Why is this so confusing for the model? Why would it continue to be written to provide instructions for making bombs?

It was found that this was partly due to the tension between grammatical coherence and safety mechanisms. Once Claude Starting a sentence, many internal features "pressure" it to maintain grammatical and semantic coherence and to finish the sentence. This is the case even when it detects that it really should refuse.

In the case study, after the model inadvertently spelled out "BOMB" and began to provide instructions, the researchers observed that its subsequent output was influenced by features that promote grammatical correctness and self-consistency. These features are normally very helpful, but in this case became the model's "Achilles' heel".

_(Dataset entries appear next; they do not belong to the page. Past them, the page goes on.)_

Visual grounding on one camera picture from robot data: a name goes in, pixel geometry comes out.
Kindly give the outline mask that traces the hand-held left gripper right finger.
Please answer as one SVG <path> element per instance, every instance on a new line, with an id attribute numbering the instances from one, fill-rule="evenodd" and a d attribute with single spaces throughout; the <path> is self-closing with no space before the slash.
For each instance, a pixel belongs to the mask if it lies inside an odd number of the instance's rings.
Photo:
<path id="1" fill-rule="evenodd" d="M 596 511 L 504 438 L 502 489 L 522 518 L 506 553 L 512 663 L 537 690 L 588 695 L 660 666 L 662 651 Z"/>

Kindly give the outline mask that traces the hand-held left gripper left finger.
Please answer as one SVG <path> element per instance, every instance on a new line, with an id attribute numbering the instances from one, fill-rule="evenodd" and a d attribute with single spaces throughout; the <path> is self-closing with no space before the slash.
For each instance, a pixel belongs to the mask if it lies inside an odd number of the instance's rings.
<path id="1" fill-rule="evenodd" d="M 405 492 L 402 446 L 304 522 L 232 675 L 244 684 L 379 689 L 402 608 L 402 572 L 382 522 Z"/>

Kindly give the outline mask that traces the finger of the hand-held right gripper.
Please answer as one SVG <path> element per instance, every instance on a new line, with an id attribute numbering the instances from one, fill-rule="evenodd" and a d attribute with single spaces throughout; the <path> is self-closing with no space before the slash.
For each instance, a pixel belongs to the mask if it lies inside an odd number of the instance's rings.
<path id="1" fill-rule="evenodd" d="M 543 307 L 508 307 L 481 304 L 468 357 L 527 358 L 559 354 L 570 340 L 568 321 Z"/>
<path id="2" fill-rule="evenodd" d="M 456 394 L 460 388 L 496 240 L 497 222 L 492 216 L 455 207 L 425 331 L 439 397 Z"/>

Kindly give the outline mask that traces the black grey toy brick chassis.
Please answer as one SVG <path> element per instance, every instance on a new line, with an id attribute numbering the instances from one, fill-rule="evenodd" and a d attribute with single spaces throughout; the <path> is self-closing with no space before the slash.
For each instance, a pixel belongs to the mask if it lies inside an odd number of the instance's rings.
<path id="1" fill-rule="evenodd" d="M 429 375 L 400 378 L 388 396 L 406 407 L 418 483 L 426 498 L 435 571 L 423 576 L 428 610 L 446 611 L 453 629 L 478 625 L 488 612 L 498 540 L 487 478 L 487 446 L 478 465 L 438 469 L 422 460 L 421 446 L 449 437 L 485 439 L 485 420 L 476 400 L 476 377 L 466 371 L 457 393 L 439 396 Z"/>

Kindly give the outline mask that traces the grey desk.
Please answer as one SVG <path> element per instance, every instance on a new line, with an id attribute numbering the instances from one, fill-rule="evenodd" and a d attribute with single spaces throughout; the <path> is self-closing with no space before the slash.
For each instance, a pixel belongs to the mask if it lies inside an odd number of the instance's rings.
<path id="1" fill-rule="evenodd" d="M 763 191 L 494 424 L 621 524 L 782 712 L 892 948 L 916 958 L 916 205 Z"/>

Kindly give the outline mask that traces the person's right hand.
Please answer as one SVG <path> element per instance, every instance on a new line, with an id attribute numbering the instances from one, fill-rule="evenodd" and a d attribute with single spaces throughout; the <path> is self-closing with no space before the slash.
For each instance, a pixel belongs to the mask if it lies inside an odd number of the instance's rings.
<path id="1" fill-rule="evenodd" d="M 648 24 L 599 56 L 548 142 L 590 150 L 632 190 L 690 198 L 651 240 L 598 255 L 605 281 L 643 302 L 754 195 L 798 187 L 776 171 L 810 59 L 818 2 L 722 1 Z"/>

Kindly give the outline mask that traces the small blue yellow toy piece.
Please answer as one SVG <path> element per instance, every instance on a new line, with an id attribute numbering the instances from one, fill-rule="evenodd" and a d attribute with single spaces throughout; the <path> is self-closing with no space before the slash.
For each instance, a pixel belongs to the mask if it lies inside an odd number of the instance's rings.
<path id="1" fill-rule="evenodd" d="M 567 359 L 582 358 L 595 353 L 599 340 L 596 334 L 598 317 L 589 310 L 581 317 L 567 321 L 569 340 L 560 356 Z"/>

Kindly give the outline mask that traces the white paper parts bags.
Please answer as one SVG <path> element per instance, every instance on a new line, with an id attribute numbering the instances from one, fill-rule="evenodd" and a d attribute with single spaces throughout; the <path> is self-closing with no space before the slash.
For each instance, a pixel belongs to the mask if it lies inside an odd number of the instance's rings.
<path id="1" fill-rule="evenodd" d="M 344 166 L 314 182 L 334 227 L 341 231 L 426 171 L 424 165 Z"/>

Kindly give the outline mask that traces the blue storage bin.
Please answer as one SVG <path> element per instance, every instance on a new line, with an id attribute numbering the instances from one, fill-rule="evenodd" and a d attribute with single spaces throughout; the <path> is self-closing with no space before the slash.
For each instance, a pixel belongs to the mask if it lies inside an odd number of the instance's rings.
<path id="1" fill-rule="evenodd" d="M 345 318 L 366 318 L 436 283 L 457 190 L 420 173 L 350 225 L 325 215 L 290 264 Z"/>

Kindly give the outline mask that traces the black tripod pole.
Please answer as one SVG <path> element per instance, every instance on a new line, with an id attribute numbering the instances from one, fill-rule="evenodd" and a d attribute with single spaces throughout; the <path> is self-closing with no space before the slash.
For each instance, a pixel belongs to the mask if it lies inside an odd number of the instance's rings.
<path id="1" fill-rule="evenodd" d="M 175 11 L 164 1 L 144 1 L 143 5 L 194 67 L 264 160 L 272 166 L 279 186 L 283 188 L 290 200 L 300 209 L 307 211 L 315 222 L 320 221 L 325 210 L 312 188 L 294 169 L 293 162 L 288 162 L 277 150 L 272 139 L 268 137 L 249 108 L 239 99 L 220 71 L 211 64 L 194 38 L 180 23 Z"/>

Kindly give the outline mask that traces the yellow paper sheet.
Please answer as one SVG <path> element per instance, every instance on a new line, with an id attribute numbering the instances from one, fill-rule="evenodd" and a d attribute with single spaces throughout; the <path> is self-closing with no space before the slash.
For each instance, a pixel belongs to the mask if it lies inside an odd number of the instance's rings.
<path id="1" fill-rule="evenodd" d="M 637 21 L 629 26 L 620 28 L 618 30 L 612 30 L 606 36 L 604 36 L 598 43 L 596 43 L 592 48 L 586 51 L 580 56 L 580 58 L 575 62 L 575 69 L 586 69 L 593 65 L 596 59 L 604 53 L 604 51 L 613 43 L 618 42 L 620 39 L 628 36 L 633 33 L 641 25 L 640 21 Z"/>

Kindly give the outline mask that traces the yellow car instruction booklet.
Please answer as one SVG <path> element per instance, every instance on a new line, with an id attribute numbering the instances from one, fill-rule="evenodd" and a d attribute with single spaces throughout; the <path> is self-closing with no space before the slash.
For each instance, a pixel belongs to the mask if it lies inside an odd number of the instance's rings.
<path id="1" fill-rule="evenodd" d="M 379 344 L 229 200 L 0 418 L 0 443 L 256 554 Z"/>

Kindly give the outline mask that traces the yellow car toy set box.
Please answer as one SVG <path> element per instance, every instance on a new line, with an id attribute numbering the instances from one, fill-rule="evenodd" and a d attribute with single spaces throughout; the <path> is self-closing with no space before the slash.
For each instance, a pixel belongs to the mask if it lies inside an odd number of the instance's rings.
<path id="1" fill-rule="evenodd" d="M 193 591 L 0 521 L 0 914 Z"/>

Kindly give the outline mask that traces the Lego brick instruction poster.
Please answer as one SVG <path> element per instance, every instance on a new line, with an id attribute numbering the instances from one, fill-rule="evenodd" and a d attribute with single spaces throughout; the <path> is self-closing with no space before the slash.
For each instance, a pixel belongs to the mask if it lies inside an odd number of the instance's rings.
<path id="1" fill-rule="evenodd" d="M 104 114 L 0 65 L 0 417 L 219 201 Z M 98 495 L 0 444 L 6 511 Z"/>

The model manages to turn to rejection only after it has completed a grammatically coherent sentence (thus satisfying the pressures exerted by those features that drive it to remain coherent). It uses the opportunity of the new sentence to give the kind of rejection it had previously failed to give: "However, I cannot provide a detailed account of ..." .

Anthropic 深度剖析 Claude：揭示大型语言模型的的决策与推理过程
Life Cycle of a Jailbreak: Claude is prompted to bait talk about the bomb and begins to do so, but refuses after reaching the end of a grammatically valid sentence.

A description of the new interpretability approach can be found in the first paper "Circuit tracing: Revealing computational graphs in language models" is found in. More details on all of the above case studies are found in the second paper "On the biology of a large language model" is available. This study, which analogizes the inner workings of AI to "biology," offers a novel and insightful perspective on understanding these increasingly powerful intelligent systems, even if the road ahead is still long.